▶ **Directions**
Only one stretch of the listing below is wanted. Begin at the line that has "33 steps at", stop after the line that has "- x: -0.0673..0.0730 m", and repeat every line in between exactly.
BEGIN Stored data
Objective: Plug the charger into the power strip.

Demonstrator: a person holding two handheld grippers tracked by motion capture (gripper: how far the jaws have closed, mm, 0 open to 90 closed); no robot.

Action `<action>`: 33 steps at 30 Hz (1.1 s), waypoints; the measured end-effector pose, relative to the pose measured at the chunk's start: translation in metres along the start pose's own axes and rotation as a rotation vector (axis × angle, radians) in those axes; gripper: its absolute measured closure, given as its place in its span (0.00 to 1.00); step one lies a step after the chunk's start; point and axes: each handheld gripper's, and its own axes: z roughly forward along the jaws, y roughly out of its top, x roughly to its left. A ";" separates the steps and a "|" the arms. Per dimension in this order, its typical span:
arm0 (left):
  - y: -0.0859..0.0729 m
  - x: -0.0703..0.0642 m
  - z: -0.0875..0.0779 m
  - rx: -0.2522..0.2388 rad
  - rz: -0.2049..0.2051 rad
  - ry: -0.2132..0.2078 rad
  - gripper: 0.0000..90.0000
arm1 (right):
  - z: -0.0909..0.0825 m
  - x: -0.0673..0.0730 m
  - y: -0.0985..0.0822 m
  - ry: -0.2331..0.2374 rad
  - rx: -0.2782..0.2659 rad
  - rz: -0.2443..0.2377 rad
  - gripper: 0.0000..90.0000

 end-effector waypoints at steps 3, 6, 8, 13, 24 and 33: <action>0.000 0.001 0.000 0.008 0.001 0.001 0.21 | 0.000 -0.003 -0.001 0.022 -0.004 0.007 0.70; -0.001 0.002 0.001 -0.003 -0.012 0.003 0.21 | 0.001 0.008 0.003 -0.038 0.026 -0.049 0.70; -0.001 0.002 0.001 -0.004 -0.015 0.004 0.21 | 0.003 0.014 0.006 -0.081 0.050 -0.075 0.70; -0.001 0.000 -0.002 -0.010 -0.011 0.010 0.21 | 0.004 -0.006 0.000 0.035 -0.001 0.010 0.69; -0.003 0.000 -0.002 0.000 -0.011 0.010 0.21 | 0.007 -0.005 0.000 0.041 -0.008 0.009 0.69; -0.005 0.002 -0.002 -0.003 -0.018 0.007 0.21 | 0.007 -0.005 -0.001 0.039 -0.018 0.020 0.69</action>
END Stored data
▶ **Your response**
Action `<action>`: 33 steps at 30 Hz (1.1 s), waypoints; the measured end-effector pose, relative to the pose measured at the chunk's start: translation in metres along the start pose's own axes and rotation as a rotation vector (axis × angle, radians) in those axes; gripper: its absolute measured closure, given as its place in its span (0.00 to 1.00); step one lies a step after the chunk's start; point and axes: each handheld gripper's, and its own axes: z roughly forward along the jaws, y roughly out of its top, x roughly to its left. A ";" separates the steps and a "|" the arms. Per dimension in this order, its typical span:
arm0 (left):
  - y: -0.0859..0.0729 m
  - x: -0.0703..0.0642 m
  - z: -0.0875..0.0779 m
  - rx: -0.2522..0.2388 rad
  - rz: -0.2049..0.2051 rad
  - ry: -0.2132..0.2078 rad
  - gripper: 0.0000..90.0000
arm1 (right):
  - z: -0.0909..0.0825 m
  - x: -0.0673..0.0730 m

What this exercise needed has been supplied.